Host:FDE 是持續有效的嗎?還是說,創始人有時應該自上而下地決定,說:「我就是想讓你這樣做」?
Bob:這兩種做法在不同情境下都可能是對的。這里的正確答案在很大程度上是一個判斷問題。
回到這個關于產品愿景的問題,從一個客戶到接下來三個,再到接下來十個,什么樣的產品才是正確的通用產品?當你看到第一個客戶時,你真的沒有回答這個問題所需的信息。所以這純粹變成了一個判斷問題。
Host:在 SaaS 領域,工程師們很抵觸 demo 驅動的產品開發(demo driven product development),但在 FDE 語境中,demo-driven 是很重要的?
Bob:實際上,我認為如果你有正確的產品類型,demo 驅動的開發效果非常好。
在 Palantir 的早期,我們實際上只有一個 demo,是一個你正在阻止恐怖分子陰謀的流程。我們開始時只用了一個功能,每次我們集成一個新功能時,我們都要思考,我如何展示這個新功能,是對于正在經歷這個演示、正在阻止這個陰謀的分析師來說是真正有幫助的?當我們集成直方圖時,我們必須說,我們實際上如何使用它,它如何與我們已有的功能協同工作?我們集成地圖時,也有同樣的問題。
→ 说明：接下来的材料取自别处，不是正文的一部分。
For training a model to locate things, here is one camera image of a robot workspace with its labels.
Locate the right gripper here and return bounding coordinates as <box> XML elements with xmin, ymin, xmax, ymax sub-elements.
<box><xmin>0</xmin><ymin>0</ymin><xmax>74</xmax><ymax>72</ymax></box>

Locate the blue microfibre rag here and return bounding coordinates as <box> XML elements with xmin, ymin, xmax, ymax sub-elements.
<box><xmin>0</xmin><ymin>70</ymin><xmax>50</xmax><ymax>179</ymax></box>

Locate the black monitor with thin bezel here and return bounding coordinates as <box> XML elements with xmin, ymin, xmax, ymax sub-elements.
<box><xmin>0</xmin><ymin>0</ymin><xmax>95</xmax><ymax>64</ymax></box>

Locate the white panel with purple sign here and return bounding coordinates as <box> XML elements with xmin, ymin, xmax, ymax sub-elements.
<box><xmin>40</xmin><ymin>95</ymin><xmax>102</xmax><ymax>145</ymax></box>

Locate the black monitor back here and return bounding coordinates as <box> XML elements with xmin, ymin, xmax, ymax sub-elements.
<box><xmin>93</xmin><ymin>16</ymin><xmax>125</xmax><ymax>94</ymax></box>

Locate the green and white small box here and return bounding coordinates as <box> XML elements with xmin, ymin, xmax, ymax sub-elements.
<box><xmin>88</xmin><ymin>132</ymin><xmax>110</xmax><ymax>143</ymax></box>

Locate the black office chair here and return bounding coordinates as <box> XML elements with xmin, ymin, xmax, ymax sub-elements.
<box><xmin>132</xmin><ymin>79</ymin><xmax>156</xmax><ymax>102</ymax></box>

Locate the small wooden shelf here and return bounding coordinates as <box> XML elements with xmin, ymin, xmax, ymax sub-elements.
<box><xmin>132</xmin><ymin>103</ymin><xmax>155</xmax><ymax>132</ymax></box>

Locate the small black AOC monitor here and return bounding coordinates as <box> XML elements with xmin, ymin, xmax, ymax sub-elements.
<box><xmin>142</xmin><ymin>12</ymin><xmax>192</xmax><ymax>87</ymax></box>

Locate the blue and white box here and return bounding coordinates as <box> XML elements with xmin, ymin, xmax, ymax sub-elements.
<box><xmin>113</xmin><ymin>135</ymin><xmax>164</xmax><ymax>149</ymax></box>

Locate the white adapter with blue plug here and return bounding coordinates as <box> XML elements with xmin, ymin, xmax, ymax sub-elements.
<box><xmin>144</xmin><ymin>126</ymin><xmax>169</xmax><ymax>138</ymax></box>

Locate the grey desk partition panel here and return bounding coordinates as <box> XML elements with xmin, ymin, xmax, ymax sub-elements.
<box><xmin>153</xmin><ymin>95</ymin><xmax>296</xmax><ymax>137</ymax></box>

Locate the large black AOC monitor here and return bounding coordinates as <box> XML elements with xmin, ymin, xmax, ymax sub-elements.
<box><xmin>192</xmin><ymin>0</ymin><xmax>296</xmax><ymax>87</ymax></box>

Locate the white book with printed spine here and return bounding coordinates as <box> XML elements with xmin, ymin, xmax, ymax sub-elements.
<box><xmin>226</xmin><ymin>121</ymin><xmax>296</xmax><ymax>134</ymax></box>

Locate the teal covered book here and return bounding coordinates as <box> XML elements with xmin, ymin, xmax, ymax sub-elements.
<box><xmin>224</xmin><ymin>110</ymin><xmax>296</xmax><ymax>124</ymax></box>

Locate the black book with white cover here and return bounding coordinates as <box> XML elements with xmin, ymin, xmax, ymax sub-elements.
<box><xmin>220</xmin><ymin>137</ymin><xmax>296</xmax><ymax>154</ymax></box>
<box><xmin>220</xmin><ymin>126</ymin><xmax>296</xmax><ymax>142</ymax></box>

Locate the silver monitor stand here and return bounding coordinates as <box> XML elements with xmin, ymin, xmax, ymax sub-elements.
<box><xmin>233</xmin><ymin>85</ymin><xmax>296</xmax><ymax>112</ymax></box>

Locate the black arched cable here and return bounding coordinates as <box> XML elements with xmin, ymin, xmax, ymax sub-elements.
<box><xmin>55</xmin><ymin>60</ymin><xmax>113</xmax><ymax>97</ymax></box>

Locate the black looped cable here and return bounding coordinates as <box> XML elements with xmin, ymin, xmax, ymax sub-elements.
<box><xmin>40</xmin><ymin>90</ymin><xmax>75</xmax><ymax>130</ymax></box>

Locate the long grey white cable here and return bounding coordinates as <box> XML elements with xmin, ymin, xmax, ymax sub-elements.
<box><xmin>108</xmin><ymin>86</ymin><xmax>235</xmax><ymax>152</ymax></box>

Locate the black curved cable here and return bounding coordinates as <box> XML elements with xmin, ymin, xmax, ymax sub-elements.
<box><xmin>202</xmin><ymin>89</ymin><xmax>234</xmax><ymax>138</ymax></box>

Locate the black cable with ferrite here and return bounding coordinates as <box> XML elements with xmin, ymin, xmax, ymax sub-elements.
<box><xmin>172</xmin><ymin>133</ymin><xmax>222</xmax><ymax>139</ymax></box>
如果你從「我正在構建什么」的角度來看世界,那么你考慮的是你的能力,你可能會單獨考慮每個功能以及如何構建這些功能的最佳版本。但當你在構建一個 demo 時,你是從客戶的角度來思考的。
一個好的 demo 是,你展示給客戶,并且你在客戶心中創造了對你所做事情的渴望。他們必須看到你所做的,并且就是想要伸手去抓住它,把它帶入他們的生活。如果你看到這一點,那么你就知道你已經發現了客戶的一個真正痛點。通過這樣做,也迫使你開發更好的產品,因為你不僅在思考每個功能單獨來看是否有意義,而且還在思考它們如何協同工作。
如果我要一遍又一遍地展示這個 demo,即使只是從一個功能移動到另一個功能這樣簡單的事情,也必須非常直接。這些都是你經常會看到,但通常是在你真正部署給客戶之后才會看到的產品痛點。所以 demo 的作用是,它改變了你思考的焦點,從思考「我能構建什么」轉變為「客戶想要什么」,以及「我是否正在為客戶解決那個痛點?」
Host:聽起來這有點像,你必須在這個非常非常高維、多維的空間中持續進行梯度上升(gradient ascent),并且不斷改變變量(一個數學比喻)。
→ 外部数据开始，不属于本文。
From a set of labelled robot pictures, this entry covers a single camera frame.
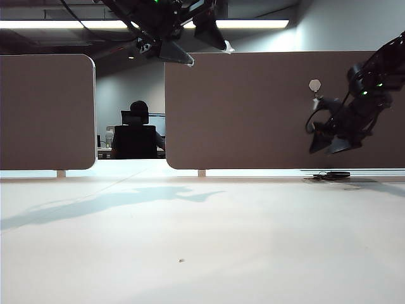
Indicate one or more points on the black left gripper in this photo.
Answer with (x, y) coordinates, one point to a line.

Bob:是的。也許這是一個非常關鍵的點,那就是你必須建立的公司類型是一家學習型公司(learning company),我想每個人都想建立一個學習型公司。
但如果你是像谷歌或 Meta 這樣的公司,不學習是很容易的,因為你現在做的事情正在奏效。如果你只是繼續做下去,市場在增長,每個人都想做你正在做的事情,你可以就這么靠著同樣的策略混下去(Coasting),而且它還在為你帶來回報。
我對那些考慮加入哪家公司的人的建議是,我告訴他們加入一家年輕的公司,不一定是小公司,而是一家年輕的公司。因為一家年輕的公司還在摸索,還在學習,它還沒有成功。如果你剛大學畢業,你應該加入一家成長非常快的年輕公司,然后你就會看到成功是什么樣子的,這正把你定位為以后自己公司的創始人。
這就是為什么 Palantir 孕育了那么多其他創業公司的原因,因為它即使作為一家非常大的公司,它仍然是一家每個人都在一直學習、專注于學習的公司,并且總是和創業公司一樣勤奮工作。
Host:你最近加入了另外一個超大組織,美國陸軍預備役。有哪些來自 Palantir 的經驗可以在這段經歷中得到應用?
Bob:陸軍領導層與我們在 Palantir 早期與他們合作時的感覺非常不同,在當時(2005 年或 2010 年左右),陸軍管理層已經闡明了陸軍轉型的計劃,他們明確知道軍隊需要從伊拉克、阿富汗的戰爭形態轉變為今天在烏克蘭的戰爭形態,或者說如果我們在太平洋面臨大規模作戰行動會是什么樣子。
當他們引入 Palantir 時,他們給我們指明了陸軍的優先事項,給我們每個人分配了一個我們應該運作的領域,但他們也給了我們自由,去四處尋找問題,直接與基層的軍官合作解決那些問題,或者如果需要,就上報給領導層并解決它。
所以我認為其中一件非常有趣的事情是,在很多方面,這確實很像在陸軍上運行 FDE 策略。我們得以看到,什么是領導層的五大優先事項?我們能否在這些方面取得進展?但同時,在一個你看到領導層想要的和 20 年來的實施方式之間存在脫節的世界里,改變需要很長時間。所以,我們正在幫助他們做出改變。我真的很渴望能有機會在那里做出貢獻。
Host:你認為現在對創業公司創始人來說最好的機會是什么?
Bob:我認為這真的回到了為什么 AI agent 正在采用 FDE 策略這個問題上。
今天我們看到的趨勢是 AI 能力提升實際上非常快。有觀點說人們在 GPT-5 之后覺得 AI 有些停滯不前了,但如果看 2024 年 4 月最好的模型,GPT-4o 的發布,到 2025 年 4 月 o3 的發布之間這段時間,其實是一個非常快的進步速度。我認為這個趨勢繼續下去,我們將看到 AI 模型能力繼續快速發展。
但真正令人震驚的是,但 AI 采用速度(adoption)遠沒有能力進展快。極大可能是,未來 5 年世界 AI 能力不斷飛速前進,但我們在現實世界卻感覺越來越平庸。這就現在我們坐在 Waymo 里不會想「天哪,無人駕駛已經實現了!」,而是「交通真堵,真慢」。
FDE 的機會在于當下一個很好的填補 AI 能力實際上能做什么和客戶能夠采納什么之間 gap 的 timing。AI 被大規模應用是需要方法論的,它不是自己就會發生的事情,這件事要求人類的創造力、探索,以及應對大量的問題才能實現。所以我認為,看看現在有哪些能力,但如何讓它們對人們真正有用,這方面有巨大的機會。
Host:我想到一個類比,可能有點牽強,但就好像 OpenAI 是本部產品團隊,而創業公司們是 FDE,在外面想辦法讓 OpenAI 在本部辦公室里研發出來的研究成果被采納。
Bob:我認為這個類比一點也不差。我認為,這也許是讓整個 FDE 策略再次變得熱門的原因。